● **Data supplied**
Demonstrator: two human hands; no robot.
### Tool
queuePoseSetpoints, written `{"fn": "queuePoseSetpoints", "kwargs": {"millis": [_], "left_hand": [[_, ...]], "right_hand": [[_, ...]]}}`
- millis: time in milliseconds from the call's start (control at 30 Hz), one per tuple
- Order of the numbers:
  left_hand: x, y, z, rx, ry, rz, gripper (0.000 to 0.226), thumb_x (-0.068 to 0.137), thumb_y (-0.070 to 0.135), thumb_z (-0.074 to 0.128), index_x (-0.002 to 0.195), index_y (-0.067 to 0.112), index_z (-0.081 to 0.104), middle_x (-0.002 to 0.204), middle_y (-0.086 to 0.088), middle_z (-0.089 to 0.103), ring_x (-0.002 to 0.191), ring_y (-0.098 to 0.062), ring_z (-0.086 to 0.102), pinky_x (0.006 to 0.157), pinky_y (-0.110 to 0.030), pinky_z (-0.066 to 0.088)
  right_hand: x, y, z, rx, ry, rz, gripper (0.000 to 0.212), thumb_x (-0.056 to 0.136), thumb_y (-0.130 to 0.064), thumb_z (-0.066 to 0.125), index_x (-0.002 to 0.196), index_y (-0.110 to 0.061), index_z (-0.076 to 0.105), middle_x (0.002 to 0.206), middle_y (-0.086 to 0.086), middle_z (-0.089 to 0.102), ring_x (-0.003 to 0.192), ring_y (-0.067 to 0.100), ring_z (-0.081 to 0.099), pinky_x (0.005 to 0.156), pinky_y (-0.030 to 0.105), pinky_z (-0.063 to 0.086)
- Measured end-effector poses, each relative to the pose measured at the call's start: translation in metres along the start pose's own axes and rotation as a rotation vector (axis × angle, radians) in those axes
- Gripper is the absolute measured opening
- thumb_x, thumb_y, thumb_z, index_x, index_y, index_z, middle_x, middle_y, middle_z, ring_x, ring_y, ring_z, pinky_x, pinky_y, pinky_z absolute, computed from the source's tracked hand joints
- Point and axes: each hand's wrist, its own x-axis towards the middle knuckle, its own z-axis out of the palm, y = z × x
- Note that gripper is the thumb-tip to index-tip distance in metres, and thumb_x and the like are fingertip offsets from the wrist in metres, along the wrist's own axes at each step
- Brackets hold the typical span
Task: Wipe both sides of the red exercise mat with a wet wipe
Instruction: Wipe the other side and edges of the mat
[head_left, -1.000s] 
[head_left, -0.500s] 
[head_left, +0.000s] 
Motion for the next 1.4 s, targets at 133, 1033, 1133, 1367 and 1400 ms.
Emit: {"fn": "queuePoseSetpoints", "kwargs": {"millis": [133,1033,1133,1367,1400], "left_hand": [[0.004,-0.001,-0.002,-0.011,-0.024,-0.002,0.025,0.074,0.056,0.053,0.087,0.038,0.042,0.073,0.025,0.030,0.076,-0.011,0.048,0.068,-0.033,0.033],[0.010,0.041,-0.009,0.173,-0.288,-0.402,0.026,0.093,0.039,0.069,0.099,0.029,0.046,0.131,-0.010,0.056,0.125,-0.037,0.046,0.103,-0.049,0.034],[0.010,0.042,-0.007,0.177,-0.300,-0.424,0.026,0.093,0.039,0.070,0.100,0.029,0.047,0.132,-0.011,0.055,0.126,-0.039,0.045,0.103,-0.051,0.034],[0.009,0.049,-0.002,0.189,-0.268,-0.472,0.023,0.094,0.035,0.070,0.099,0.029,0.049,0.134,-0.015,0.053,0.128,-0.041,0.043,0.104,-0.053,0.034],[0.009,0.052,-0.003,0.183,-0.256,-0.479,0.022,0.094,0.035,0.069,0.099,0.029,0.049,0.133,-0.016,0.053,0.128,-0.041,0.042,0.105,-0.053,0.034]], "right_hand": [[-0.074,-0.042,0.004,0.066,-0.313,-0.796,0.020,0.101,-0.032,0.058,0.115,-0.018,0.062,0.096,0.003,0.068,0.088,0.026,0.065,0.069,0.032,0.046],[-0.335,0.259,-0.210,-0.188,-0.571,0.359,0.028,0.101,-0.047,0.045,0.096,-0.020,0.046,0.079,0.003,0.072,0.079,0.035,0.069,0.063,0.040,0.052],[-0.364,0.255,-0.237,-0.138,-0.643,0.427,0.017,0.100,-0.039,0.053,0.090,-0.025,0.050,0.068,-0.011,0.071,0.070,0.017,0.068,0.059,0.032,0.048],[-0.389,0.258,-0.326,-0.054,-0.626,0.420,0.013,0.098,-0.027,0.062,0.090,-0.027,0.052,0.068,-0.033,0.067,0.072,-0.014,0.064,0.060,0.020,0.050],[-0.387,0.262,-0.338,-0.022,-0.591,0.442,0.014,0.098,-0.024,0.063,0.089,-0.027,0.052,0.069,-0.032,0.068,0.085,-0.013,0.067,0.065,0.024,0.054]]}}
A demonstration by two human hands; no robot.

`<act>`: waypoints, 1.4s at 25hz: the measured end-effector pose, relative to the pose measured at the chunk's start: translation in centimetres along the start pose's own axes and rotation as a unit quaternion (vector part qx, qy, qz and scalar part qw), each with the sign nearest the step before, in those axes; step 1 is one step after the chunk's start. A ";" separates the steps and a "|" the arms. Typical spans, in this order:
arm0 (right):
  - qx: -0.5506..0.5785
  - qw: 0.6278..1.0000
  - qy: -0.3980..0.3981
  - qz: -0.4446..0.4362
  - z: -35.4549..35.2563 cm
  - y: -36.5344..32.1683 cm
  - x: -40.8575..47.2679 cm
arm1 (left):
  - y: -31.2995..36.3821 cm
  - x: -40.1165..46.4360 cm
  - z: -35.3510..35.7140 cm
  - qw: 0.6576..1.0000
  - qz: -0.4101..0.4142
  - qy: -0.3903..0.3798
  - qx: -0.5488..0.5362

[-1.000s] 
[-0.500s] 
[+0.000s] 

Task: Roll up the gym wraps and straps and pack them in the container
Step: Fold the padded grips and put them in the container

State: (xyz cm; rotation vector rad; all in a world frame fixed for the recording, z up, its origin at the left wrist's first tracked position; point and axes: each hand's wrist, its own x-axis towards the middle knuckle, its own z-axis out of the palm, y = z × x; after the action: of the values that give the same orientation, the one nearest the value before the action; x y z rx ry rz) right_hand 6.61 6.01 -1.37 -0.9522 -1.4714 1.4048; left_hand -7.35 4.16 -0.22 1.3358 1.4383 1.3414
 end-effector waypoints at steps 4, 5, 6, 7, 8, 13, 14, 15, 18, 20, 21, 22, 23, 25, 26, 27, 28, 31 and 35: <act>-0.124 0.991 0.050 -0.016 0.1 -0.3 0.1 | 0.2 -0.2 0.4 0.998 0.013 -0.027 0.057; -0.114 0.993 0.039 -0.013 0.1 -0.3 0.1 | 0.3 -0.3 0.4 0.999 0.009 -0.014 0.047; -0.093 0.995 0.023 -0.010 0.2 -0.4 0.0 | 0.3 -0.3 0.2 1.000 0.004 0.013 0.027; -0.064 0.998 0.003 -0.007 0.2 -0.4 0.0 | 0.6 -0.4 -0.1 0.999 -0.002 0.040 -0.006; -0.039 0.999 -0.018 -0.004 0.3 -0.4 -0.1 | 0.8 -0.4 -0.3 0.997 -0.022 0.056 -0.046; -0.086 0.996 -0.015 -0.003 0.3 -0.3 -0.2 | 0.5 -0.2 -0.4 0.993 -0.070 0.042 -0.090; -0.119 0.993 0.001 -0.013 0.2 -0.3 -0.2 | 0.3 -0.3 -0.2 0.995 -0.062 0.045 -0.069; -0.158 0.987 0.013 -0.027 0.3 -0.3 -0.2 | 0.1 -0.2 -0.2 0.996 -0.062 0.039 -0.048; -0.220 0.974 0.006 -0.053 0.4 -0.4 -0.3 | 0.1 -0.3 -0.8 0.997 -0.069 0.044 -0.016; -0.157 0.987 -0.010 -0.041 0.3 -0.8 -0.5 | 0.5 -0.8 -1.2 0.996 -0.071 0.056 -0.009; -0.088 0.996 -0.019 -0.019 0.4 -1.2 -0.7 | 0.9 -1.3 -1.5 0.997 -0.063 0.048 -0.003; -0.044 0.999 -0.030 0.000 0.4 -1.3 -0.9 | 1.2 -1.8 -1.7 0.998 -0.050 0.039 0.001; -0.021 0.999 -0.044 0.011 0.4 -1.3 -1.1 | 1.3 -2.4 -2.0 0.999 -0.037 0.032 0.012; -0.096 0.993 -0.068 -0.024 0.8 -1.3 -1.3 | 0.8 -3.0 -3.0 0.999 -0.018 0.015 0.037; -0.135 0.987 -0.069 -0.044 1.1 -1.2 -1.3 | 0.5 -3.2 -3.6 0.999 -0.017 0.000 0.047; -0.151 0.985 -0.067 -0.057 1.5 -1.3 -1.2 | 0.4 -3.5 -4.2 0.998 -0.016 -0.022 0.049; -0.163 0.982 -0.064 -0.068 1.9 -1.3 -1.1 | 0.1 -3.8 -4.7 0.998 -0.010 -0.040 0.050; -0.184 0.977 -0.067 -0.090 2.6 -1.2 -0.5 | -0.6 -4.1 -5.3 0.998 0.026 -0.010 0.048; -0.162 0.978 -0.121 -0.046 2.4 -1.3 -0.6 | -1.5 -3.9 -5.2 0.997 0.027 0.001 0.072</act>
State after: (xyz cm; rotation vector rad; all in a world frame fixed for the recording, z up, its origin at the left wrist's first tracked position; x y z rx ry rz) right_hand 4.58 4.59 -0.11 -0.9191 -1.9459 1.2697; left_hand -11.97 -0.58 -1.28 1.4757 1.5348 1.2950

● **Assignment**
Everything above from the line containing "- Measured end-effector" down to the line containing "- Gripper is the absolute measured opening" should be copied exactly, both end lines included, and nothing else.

● **Written solution**
- Measured end-effector poses, each relative to the pose measured at the call's start: translation in metres along the start pose's own axes and rotation as a rotation vector (axis × angle, radians) in those axes
- Gripper is the absolute measured opening

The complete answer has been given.